*** Dataset extract ***

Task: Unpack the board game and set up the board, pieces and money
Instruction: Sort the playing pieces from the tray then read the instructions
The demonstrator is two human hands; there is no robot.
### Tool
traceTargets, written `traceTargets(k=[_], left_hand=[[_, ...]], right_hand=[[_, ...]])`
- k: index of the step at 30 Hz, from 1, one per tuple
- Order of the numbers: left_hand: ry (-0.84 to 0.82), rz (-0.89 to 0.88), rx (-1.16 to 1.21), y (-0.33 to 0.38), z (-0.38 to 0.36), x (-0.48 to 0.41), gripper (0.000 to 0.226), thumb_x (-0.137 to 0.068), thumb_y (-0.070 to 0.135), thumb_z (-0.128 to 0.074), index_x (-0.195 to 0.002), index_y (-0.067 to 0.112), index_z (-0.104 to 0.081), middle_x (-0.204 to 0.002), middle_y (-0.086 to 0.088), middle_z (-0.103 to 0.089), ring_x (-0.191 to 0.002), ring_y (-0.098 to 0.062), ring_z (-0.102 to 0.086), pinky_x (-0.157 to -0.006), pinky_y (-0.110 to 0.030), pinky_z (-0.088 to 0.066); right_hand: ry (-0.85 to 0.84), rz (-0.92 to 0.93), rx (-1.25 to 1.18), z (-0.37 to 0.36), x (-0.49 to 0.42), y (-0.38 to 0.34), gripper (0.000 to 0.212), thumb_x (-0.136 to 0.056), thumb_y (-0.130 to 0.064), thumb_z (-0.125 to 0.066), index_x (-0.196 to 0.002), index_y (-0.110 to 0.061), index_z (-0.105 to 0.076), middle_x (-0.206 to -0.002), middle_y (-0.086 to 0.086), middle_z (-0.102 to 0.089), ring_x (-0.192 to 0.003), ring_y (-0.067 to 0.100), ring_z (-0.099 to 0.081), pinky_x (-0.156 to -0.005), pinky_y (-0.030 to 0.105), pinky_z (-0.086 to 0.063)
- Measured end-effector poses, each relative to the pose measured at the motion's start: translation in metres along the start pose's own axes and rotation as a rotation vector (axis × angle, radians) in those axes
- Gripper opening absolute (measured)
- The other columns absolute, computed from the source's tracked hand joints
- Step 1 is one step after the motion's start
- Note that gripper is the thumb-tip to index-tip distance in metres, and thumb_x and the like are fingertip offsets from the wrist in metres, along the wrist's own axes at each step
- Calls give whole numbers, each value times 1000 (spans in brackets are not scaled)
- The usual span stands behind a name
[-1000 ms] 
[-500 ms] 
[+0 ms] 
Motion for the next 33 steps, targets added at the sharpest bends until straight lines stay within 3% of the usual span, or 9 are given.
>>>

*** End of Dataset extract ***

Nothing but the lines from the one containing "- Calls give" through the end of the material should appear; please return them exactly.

=== Answer area ===
- Calls give whole numbers, each value times 1000 (spans in brackets are not scaled)
- The usual span stands behind a name
[-1000 ms] 
[-500 ms] 
[+0 ms] 
Motion for the next 33 steps, targets added at the sharpest bends until straight lines stay within 3% of the usual span, or 9 are given.
>>>

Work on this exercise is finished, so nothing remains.